[Mb-civic] Arnold Terminates Himself - Harold Meyerson - Washington Post Op-Ed

William Swiggard swiggard at comcast.net
Thu Nov 10 10:57:49 PST 2005


Arnold Terminates Himself

By Harold Meyerson
Thursday, November 10, 2005; Page A29

LOS ANGELES -- Arnold Schwarzenegger's nine mad months of governing 
Democratic California as a partisan Republican came to the most 
predictable of unhappy endings here on Tuesday. Each of the four ballot 
measures he inflicted on voters in his special election lost decisively 
-- his spending-limit proposal tanking by 24 percent, and his measure to 
curb the clout of public-sector unions (Proposition 75) by 7 percent. 
The mystery of this election is what on earth Schwarzenegger could have 
been thinking: No comparable elected official in recent memory has 
picked a fight so gratuitously and come out of it so beat up.

Back in January Schwarzenegger's approval rating stood at 62 percent in 
the Public Policy Institute of California's poll. Then, in short order, 
he called for axing the pensions of the state's public employees, which 
would have eliminated the survivor benefits for widows and orphans of 
police officers and firefighters. He tried to stall the implementation 
of a law mandating a nurse-to-patient ratio in hospitals and attacked 
the nurses' union as a special interest. He reneged on a commitment to 
restore funding for the state's schools. He went after the public 
employees unions by backing Proposition 75. And the sky fell on him.

California's unions produced a torrent of advertising that featured 
cops, nurses, teachers and firefighters condemning the governor. They 
revved up the most effective Democratic voter mobilization operation in 
the nation. When they were done, not only did the governor's 
propositions fail but his approval rating in the most recent PPIC poll 
collapsed to a Bushian 35 percent.

"Arnold's mistake was to try to leverage his popularity to advance the 
Republican platform, which doesn't have much support in California," the 
state's Democratic Assembly speaker, Fabian Nez, remarked a few days 
before the vote. "The Republicans see him as a vehicle to move their 
agenda, and he's done that rather than try to enlarge their agenda."

You'd think the Governator would know better. He was elected less as a 
partisan Republican than as an outsider who could forge bi- and 
nonpartisan solutions in a fractious Sacramento. Sometime last winter, 
though, he forgot who he'd been when the voters elected him. He began 
spouting the gospel according to Grover Norquist, the anti-tax, 
anti-union Republican strategist. But Norquist's Proposition 226 -- a 
1998 anti-union California ballot measure that essentially prefigured 
this year's Proposition 75 -- had gone down in a heap. Why did 
Schwarzenegger think he could prevail with a warmed-over version seven 
years later? Particularly since California is just about the only state 
in which union density has actually increased over the past half-decade?

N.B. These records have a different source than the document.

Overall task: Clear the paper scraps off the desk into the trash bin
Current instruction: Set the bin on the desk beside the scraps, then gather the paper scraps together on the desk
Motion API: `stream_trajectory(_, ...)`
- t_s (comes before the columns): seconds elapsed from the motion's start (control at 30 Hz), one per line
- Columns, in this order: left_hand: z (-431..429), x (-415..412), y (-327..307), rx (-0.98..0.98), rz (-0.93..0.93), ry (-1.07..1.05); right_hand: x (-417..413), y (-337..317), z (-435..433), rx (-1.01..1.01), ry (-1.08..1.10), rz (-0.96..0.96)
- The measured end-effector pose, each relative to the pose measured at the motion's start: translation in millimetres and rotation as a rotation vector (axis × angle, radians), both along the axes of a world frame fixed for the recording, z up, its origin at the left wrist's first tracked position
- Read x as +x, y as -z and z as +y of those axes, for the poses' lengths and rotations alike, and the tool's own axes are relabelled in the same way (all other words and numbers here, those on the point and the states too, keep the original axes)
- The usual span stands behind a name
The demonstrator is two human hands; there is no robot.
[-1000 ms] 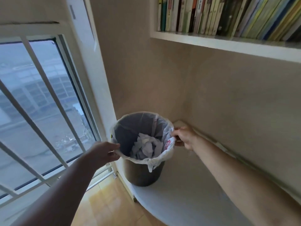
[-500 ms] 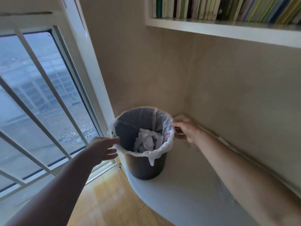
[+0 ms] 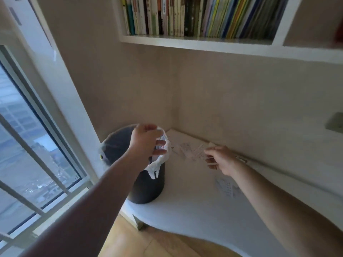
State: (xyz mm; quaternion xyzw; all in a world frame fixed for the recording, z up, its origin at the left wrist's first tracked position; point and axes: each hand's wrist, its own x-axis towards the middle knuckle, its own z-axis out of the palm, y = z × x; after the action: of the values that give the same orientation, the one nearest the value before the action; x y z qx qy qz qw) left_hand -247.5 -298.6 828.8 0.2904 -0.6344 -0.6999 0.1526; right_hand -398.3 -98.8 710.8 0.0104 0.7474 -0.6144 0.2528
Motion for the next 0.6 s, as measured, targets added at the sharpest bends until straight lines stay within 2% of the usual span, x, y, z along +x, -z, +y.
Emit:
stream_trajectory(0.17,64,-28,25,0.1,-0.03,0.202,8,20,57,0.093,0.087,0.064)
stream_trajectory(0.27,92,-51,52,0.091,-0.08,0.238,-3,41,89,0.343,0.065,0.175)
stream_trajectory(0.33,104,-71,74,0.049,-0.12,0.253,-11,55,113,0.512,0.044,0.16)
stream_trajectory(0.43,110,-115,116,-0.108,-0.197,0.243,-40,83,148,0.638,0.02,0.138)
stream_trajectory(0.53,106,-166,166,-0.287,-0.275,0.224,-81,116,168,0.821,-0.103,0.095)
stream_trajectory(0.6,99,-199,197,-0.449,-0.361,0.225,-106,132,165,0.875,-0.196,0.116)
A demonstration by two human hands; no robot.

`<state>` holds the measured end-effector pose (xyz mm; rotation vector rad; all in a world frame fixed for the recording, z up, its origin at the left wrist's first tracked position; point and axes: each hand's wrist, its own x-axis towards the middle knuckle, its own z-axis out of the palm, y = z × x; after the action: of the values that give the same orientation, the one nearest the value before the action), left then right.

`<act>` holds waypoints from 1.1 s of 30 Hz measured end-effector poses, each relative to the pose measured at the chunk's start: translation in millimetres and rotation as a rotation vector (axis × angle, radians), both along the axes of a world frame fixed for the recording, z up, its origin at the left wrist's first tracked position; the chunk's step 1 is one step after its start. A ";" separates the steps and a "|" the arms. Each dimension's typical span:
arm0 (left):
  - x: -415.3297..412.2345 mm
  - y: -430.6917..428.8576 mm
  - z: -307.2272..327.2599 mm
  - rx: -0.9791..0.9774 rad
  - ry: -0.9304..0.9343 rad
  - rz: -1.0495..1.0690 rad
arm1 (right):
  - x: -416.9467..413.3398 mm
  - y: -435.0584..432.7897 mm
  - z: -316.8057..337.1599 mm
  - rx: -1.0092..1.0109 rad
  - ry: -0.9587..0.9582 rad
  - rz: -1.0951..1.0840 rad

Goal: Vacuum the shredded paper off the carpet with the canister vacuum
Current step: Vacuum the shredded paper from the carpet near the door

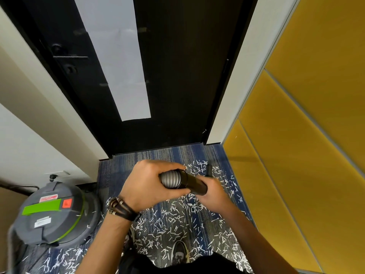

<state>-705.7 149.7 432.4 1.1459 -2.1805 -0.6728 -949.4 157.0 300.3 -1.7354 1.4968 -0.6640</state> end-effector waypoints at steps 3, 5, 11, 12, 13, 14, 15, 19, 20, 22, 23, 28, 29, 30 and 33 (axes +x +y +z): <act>0.1 3.4 0.2 0.012 0.021 0.010 | -3.5 3.5 -0.2 0.005 0.018 0.011; -1.2 5.9 0.4 0.010 0.019 0.021 | -6.4 4.2 -0.3 0.004 0.020 0.004; -7.1 6.6 5.9 -0.065 -0.038 0.014 | -5.5 -0.4 2.9 -0.022 -0.011 -0.020; -8.1 5.9 7.7 -0.069 -0.033 0.013 | -4.8 -2.5 4.3 -0.020 -0.023 -0.021; -8.3 5.4 9.5 -0.073 -0.029 0.011 | -3.5 -4.8 5.9 -0.017 -0.029 -0.019; -8.2 4.5 11.0 -0.075 -0.028 0.008 | -2.1 -6.6 7.3 -0.012 -0.037 -0.010; -7.4 3.2 12.3 -0.073 -0.028 0.002 | -0.6 -7.5 7.6 -0.007 -0.047 -0.002; 0.3 -1.5 12.9 -0.030 -0.031 -0.027 | 4.9 -0.3 2.0 -0.010 -0.060 0.007; 0.9 -1.3 12.1 -0.021 -0.029 -0.029 | 4.4 1.7 0.7 -0.009 -0.059 0.006; -0.3 1.3 11.9 -0.021 -0.019 -0.021 | 1.5 2.4 0.4 -0.016 -0.049 0.004; -1.7 2.6 12.2 -0.030 -0.016 -0.015 | -0.2 1.5 1.2 -0.019 -0.043 -0.002; -1.6 0.8 19.1 -0.068 -0.043 0.012 | 3.2 -6.2 5.3 -0.042 -0.051 -0.007; -0.8 0.3 19.6 -0.069 -0.045 0.011 | 4.7 -6.9 5.9 -0.043 -0.054 -0.005; -0.2 0.1 19.7 -0.070 -0.048 0.008 | 5.7 -7.6 6.2 -0.040 -0.057 -0.003; 0.8 0.3 19.3 -0.048 -0.055 -0.009 | 6.7 -5.8 6.3 -0.039 -0.065 0.013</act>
<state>-704.8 149.9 451.7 1.1428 -2.2367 -0.5962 -942.6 151.3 306.6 -1.7341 1.4363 -0.7403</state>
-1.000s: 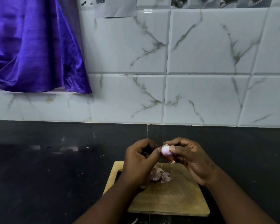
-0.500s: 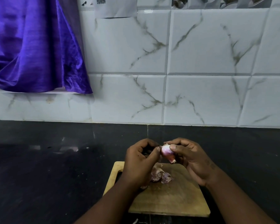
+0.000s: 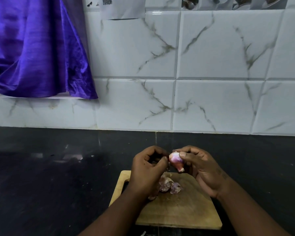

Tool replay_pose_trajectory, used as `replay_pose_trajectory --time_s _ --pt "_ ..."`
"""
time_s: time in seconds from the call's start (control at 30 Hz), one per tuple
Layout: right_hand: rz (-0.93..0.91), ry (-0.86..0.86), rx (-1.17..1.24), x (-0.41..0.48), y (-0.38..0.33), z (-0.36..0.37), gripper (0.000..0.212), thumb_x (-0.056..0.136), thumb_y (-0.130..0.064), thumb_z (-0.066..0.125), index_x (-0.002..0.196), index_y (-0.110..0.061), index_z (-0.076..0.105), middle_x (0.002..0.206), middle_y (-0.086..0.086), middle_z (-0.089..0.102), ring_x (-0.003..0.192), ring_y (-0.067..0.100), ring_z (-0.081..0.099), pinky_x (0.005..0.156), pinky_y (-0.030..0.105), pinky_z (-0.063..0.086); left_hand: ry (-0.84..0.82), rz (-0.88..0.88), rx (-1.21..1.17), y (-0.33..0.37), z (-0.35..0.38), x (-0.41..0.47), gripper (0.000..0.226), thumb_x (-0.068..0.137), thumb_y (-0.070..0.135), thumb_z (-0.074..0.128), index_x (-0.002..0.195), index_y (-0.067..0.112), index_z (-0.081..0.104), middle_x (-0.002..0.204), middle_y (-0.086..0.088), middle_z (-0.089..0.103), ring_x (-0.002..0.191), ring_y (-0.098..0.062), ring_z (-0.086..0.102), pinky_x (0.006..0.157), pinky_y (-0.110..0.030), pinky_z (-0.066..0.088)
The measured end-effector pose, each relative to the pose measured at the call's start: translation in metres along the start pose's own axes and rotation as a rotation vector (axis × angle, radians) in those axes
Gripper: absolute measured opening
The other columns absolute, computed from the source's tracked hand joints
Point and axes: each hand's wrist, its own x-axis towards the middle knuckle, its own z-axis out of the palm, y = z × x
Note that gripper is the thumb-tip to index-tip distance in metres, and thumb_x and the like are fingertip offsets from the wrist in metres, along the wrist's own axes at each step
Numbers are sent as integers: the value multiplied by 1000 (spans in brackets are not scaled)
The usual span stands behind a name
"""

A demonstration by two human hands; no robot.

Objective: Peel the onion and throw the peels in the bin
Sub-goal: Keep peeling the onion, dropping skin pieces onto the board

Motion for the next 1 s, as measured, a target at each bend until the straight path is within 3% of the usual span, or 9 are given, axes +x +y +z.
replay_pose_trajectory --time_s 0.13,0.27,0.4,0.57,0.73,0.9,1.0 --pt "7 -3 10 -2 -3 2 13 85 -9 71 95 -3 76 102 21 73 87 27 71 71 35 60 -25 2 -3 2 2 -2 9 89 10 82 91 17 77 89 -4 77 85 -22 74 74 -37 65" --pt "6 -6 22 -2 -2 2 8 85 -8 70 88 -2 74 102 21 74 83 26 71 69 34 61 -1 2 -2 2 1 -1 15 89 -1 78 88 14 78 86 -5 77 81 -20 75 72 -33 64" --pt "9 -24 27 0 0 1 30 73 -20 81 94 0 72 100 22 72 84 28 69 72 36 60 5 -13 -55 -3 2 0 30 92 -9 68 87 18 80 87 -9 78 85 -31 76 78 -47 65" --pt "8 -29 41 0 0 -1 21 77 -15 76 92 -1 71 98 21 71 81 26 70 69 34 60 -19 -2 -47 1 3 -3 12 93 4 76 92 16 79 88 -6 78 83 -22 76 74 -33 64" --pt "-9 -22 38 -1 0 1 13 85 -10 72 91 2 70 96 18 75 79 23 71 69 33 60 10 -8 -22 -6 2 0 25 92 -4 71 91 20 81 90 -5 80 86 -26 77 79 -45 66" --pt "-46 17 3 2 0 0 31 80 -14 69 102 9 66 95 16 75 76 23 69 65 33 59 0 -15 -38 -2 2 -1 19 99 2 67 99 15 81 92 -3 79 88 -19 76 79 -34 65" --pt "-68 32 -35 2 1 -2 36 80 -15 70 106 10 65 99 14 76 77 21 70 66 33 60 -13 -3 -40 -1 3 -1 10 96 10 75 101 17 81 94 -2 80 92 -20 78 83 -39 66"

The answer is: the special election. By calling yet another election in 
election-weary California, Schwarzenegger was counting on engendering so 
much voter revulsion at the election itself that only a relative handful 
of disproportionately Republican voters would actually go to the polls. 
After all, the past two special elections to feature only propositions 
and no candidates on the ballot -- one in 1979, the other in 1993 -- 
both had roughly 37 percent turnout. The unions understood that their 
task was to push turnout over 40 percent, and on Tuesday they did just that.

The conventional wisdom out here is that Schwarzenegger, like the 
Terminator, will be back -- that he'll seek reelection next year and 
mount a strong and quite possibly successful candidacy. I don't buy 
that. He'll run, all right, but I think the damage he's inflicted on 
himself precludes much hope of a comeback. His polling among 
independents and moderates is almost as low as it is among Democrats and 
liberals. His approval rating among Latinos has toppled to a ghastly 25 
percent.

More broadly, Schwarzenegger's fierce opposition to raising taxes to pay 
for state services is profoundly at odds with the wishes of state 
voters. Over the past couple of years, while he has raised tuition and 
restricted admissions to the state's universities rather than hike taxes 
on the rich, voters in more than 100 municipalities around the state 
have levied higher property taxes on themselves to pay for new schools.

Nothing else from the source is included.